Do you mean PPI? EPS files don't show resolution values because the format supports both raster and vector data in the same file.
The use of EPS in InDesign has been discouraged for may years in favor of using a native format like .psd or .ai, or for Photoshop files that also contain vector data like type, PDF. EPS does not support transparency, among other drawbacks.
Not sure what you mean by "PPP" or "pop indications" but in any case, I can say for certain you're gaining nothing by using the EPS format for raster images. In fact you're losing out...big time. In an all-Adobe workflow (which I assume you're running if you're running InDesign), by far the best image/graphic formats to use are the native formats; PSD, AI, in some cases, PDF. With these, you get true transparency and transparency interaction, a full compliment of color-managed workflow enablers, and other features borne of full integration, such as Smart Objects. None of that applies to EPS.
yes, i meant PPI.
did you ever tried to do a 600 products catalogue with .psd or .tiff ?? believe me you will eat your hair one by one, just waiting while scrolling or touching anything anywhere in InDesign.
.jpg are working but the quality for printing is not as good as .eps. I admit nobody cares but me when i see the final printed product, but it is still breaking my heart. I already use .psd or .ai or .pdf and that is working perfectly fine until a certain point.
I guess i am too old fashioned but i am not narrow minded. so i will try to use .psd instead of .eps with path and see the difference in the weight final .pdf.
did you ever tried to do a 600 products catalogue with .psd or .tiff ??
There shouldn't be any meaningful performance difference between placed .psd and .eps, so it might be a hardware issue. You're linking and not embedding right? You might try adjusting your Interface>Live Screen Drawing preference.
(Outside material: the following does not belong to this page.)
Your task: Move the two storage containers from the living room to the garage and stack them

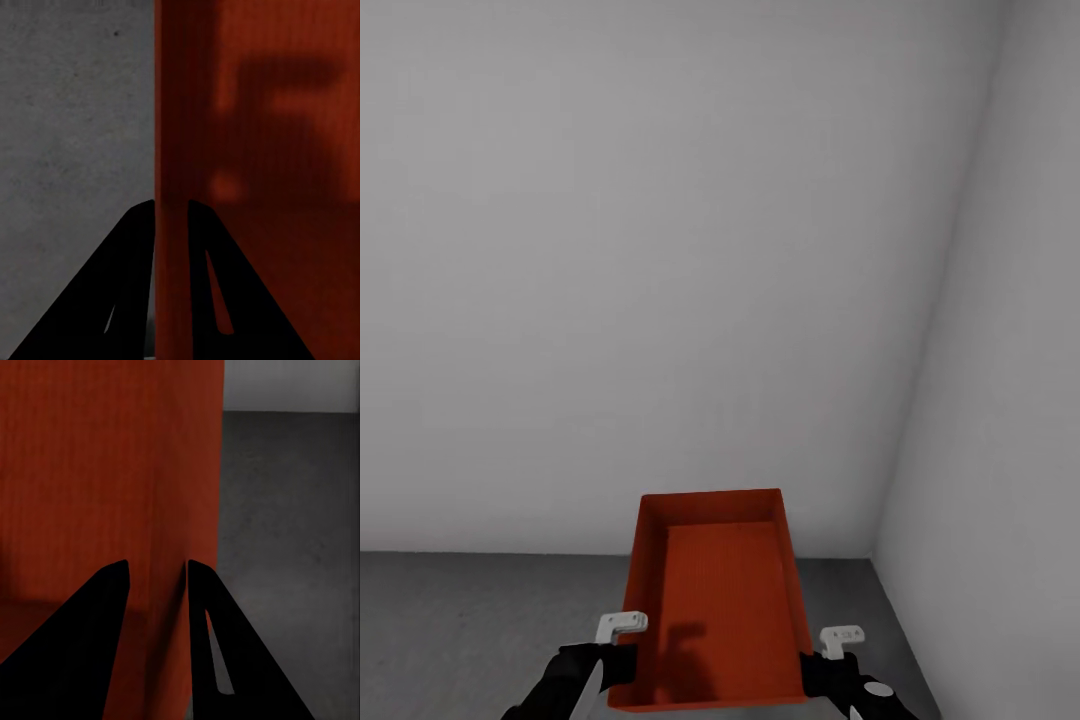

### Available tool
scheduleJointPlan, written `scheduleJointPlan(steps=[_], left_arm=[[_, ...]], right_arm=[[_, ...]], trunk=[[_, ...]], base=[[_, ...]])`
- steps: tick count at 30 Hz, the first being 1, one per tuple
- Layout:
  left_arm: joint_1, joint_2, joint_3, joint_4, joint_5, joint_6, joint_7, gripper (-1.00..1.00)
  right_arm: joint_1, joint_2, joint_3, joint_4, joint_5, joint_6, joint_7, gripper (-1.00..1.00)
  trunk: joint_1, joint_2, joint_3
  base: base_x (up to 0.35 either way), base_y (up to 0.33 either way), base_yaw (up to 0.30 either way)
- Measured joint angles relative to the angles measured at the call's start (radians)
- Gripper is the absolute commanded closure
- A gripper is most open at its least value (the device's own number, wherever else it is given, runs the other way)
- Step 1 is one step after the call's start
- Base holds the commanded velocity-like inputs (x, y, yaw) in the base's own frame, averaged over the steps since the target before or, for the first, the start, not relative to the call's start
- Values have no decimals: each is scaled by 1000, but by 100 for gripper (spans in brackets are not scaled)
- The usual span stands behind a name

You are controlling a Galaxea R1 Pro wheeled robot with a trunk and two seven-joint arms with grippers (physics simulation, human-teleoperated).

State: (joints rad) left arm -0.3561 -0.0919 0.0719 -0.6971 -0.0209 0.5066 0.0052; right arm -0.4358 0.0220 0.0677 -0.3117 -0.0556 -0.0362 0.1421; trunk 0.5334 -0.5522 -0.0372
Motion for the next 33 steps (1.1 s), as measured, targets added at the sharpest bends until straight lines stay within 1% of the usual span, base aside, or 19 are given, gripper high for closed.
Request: scheduleJointPlan(steps=[11, 17, 33], left_arm=[[0, -1, 0, 4, 1, -5, 0, 100], [0, -1, 1, 1, 0, -2, 0, 100], [0, -1, 1, 3, 0, -5, 0, 100]], right_arm=[[0, -1, 0, 0, 2, -2, 0, 100], [0, -1, 0, 0, 1, -2, 0, 100], [0, -1, 1, 0, 1, -2, 0, 100]], trunk=[[0, 0, 0], [0, 0, 0], [1, 0, 0]], base=[[297, -121, 0], [283, -57, 0], [21, -2, 0]])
And obviously the Display Performance preference would affect viewing performance.
As John points out, besides the lack of resolution info, EPS also doesn't support transparency or layers—PSD layers can be turned on and off in the layout. And although you can embed a profile in an EPS image, InDesign won't recognize it, so correctly color managing placed RGB EPSs downstream could be a problem.
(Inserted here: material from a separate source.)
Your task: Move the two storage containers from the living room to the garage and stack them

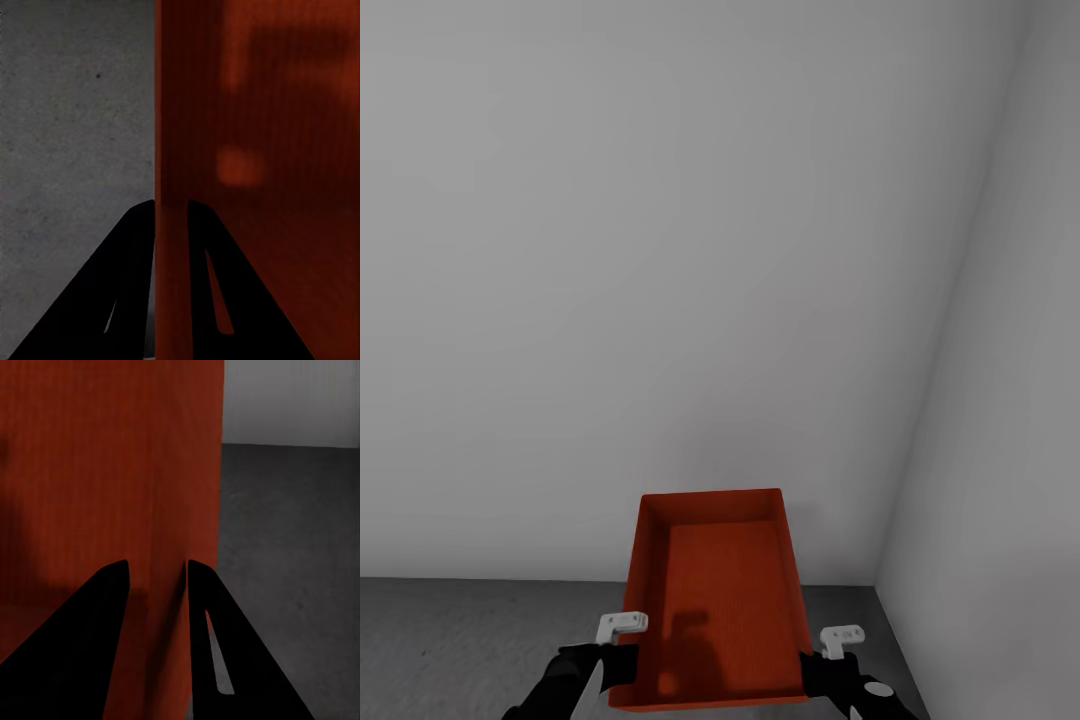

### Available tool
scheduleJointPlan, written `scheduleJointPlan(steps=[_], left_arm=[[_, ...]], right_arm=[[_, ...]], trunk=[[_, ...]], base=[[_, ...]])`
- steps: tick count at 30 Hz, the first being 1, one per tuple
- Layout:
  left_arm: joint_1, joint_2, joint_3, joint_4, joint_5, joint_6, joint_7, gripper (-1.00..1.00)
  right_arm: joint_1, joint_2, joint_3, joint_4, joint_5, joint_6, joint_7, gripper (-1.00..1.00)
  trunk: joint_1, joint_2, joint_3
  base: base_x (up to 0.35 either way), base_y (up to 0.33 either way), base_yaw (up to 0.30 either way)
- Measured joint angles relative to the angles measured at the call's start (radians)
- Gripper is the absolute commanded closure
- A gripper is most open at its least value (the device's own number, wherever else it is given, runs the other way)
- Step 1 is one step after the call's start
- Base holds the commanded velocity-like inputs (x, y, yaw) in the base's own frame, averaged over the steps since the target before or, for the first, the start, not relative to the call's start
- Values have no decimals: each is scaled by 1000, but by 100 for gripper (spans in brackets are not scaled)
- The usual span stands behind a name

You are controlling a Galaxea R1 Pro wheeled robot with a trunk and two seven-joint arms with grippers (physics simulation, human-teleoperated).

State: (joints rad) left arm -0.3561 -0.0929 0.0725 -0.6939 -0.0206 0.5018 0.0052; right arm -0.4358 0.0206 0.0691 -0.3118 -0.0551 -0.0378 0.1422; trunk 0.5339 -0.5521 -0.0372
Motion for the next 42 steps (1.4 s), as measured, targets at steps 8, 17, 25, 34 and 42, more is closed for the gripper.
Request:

so i will try to use .psd instead of .eps with path and see the difference in the weight final .pdf
When you export a PDF the format of an image file doesn't matter. On export the incoming pixels are converted and compressed based on the export dialog settings and not the image format. You can use Acrobat's Object inspector to see that—place the same file as an EPS and PSD on a page, export to PDF, look at the image attributes (pixel dimensions, bit depth, resolution, compression filter) and they will be the same.
Thanks Rob, I'll try this way. I'll just have to find the "Live Screen Drawing Pref" in French.
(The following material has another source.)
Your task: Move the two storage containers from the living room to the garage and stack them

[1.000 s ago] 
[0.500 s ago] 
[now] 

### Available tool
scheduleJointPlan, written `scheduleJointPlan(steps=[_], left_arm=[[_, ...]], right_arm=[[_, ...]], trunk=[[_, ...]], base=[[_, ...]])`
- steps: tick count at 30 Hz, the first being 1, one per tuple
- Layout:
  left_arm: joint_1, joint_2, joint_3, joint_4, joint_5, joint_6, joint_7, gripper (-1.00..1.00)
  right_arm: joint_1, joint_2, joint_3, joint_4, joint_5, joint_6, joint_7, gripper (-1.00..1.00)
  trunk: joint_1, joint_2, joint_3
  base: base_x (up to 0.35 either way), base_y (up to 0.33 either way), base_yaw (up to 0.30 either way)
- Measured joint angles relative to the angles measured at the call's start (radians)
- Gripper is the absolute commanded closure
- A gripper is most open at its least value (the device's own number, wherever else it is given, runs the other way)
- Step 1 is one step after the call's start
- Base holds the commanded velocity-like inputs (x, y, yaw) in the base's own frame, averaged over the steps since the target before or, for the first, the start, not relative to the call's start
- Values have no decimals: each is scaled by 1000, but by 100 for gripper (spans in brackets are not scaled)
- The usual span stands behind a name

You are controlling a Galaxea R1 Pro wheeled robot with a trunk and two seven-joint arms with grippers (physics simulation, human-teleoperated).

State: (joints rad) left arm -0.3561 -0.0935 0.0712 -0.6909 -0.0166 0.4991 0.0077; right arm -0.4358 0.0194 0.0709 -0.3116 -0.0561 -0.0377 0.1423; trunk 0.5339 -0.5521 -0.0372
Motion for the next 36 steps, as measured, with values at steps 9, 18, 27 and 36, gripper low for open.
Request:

I just must say that InDesign recognize my color profiles from .eps images, probably because of the settings I choose to register them (as a printer told me to do so). I just had this PPI issue since 2 years.
I worked already with .psd when transparency was needed. I just preferred to use .eps rather than .jpg. But i'll go the new way.
Thank you all for your answers !
@mppastini – there is a workaround getting the effective PPI of a placed PhotoShop EPS file.
You could use InDesign's Preflight feature for this.
Add a new Preflight Profile where you define minimum PPI for placed images. This will not only work for placed image types like TIFF, JPEG or PSDs, but also for placed PhotoShop EPS files. If you define a otherwise ridiculous value of 1200 or even 2000, preflight should report the effective PPI for all placed PhotoShop EPS files like that:
In my example above (screenshot) you can see, that the placed EPS's effective resolution is 536 ppi.
Great !! Thank you !
InDesign recognize my color profiles from .eps images
Yes you are right, it is Illustrator EPSs that don't support color management.